What happens when you gather over 400 passionate, innovative, thoughtful, and dedicated hospice palliative care professionals and volunteers from across the country to share and learn together? We got to find out at the 2023 CHPCA Conference in October!
Throughout the conference, CHPCA challenged participants to be a part of the Palliative Revolution, to innovate and explore new paradigms, to challenge their preconceived beliefs, and to connect with their peers. The response and energy everyone showed knocked our socks off! From speakers, to panelists, to volunteers, everyone at the conference took on the challenge with zeal. Now that the conference is wrapped up, the CHPCA team wanted to join the fun and share what they learned from the experience. Here’s what we took away from the occasion:
Maestro of volunteers and deputy fixer
My main takeaway and learning from the conference is the importance of community. It takes a village to support an individual and their family when facing a life-changing diagnosis. Volunteers, physicians, environmental services, nurses, social workers, occupational and physiotherapists, all must work together to ensure the client’s needs and wishes are met. The circle of care is an important team.
This conference also taught me the importance of laughter and joy and how emotional, mental, and spiritual care is needed for quality of life.
Email wizard and host of booth visitors
Having had the privilege of stepping in to moderate a few presentations, I was struck by the amount of innovation and research being done to respond to the growing need for palliative care in our marginalized communities. Multiple sessions I sat in on were particularly focused on individuals suffering from precarious housing, addictions, and mental health issues – and learning about innovations like the PEACH Program in Toronto that aim to use existing resources in unique way to address the gap in services was inspiring.
Additionally, as an introverted remote worker, it’s easy to forget the value of coming together in person. My experience at the Conference very much demonstrated to me the importance of physically gathering, sharing ideas and laughs, and seeing each other as people once in a while – rather than as solely email signatures or Zoom windows!
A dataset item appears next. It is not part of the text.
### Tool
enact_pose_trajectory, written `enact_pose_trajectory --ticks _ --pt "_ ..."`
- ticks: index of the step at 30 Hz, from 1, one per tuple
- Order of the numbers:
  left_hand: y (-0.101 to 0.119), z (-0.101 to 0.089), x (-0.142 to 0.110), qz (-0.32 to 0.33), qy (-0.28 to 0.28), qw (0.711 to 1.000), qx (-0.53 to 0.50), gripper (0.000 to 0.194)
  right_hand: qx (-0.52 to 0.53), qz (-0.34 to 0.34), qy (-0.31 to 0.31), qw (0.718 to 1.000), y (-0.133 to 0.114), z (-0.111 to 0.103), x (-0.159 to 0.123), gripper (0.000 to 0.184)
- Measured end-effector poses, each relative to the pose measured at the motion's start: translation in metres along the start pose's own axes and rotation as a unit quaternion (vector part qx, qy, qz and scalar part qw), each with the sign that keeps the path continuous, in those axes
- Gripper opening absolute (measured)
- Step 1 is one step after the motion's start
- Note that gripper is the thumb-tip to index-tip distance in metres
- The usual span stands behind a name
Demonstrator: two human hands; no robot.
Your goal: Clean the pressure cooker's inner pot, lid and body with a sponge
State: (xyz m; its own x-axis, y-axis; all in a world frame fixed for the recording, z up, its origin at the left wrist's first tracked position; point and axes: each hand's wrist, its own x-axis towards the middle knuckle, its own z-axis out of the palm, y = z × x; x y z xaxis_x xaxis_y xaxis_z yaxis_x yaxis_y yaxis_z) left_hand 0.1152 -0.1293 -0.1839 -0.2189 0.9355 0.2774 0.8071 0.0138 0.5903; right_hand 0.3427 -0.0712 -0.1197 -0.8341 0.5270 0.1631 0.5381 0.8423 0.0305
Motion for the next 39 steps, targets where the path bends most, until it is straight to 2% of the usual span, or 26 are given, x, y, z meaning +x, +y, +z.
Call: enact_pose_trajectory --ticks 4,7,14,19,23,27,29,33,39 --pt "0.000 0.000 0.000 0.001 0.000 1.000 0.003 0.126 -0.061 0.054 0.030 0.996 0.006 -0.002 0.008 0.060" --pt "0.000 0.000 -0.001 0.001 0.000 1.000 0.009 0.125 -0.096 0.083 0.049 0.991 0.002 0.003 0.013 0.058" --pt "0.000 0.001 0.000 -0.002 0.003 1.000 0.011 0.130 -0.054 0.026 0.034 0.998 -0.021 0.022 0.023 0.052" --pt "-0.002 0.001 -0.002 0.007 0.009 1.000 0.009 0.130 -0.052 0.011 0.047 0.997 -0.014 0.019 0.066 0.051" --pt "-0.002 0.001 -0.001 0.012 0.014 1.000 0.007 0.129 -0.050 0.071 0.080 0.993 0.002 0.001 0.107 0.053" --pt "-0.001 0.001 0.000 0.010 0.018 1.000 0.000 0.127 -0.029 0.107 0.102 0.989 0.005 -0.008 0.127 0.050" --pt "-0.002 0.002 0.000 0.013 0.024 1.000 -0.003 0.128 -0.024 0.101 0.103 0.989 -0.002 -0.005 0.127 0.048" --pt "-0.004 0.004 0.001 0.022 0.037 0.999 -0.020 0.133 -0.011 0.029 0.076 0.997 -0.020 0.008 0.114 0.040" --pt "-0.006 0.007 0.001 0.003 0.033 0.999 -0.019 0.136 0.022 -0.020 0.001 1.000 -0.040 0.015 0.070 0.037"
Ace of video-editing and program design
I am new to CHPCA, so 2023 was my first conference. I was impressed by the sheer size of the conference, not just by the number of people but by the depth and breadth of the offerings. I was lucky enough to moderate several sessions and I was impressed with the knowledge, dedication, and passion I saw in every speaker and presentation. A true highlight was hearing Dr. Stephen Liben speak on “Skills for Life: Building Resilience, Joy and Mindful Self-Compassion”. It was a truly inspiring hour. Other key takeaways for me were the phenomenal volunteers and meeting so many people who are committed and driven to make real change.
Purveyor of hats, tumbles, and photography
Throughout the conference, I saw so many examples that showed that HOW we work, how we approach and address the challenges that we tackle in hospice palliative care matters just as much as our objective. Throughout the presentations and workshops, what I saw was a confirmation that when we purposefully integrate the holistic and person-centered principles of palliative care not only in how we provide care, but also in our collaborations, in our research, and in how we operate, we can be even more effective agents of change in our communities. When we really put people at the center of our work, even beyond clinical care, we can open ourselves to new ideas and to the perspectives that others have to share, especially from the people who, historically, have not had an equal seat at the table.
Thank you to everyone who contributed to the Conference’s success, and we can’t wait to see you all back in 2 years for the 2025 edition of the CHPCA Conference!